### Brief
Search the data for the word "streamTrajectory" and copy every line that contains it.

++++ Source data ++++

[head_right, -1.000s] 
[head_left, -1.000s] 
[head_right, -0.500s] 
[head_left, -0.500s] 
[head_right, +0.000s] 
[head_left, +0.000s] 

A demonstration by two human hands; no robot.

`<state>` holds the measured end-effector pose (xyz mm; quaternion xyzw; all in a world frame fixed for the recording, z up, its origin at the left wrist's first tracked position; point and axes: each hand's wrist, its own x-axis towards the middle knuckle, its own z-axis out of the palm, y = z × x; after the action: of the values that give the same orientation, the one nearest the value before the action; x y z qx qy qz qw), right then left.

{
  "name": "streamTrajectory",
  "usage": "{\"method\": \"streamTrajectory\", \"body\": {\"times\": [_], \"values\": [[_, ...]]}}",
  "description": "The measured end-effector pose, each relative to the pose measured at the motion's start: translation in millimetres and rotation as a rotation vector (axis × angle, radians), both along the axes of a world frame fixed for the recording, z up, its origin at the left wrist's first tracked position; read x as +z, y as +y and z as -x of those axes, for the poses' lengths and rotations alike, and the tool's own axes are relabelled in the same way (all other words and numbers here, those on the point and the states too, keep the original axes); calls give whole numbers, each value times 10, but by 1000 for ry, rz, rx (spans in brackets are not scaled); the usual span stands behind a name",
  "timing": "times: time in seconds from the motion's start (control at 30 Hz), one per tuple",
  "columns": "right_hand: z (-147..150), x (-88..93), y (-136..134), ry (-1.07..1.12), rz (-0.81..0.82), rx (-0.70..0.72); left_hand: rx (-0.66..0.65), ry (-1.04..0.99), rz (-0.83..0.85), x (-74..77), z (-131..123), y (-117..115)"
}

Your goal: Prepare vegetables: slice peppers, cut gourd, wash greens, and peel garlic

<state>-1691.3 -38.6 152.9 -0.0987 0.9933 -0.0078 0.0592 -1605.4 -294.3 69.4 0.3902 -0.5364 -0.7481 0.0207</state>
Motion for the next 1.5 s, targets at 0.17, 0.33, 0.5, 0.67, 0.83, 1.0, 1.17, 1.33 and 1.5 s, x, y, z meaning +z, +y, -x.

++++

### Your response
  "name": "streamTrajectory",
  "usage": "{\"method\": \"streamTrajectory\", \"body\": {\"times\": [_], \"values\": [[_, ...]]}}",

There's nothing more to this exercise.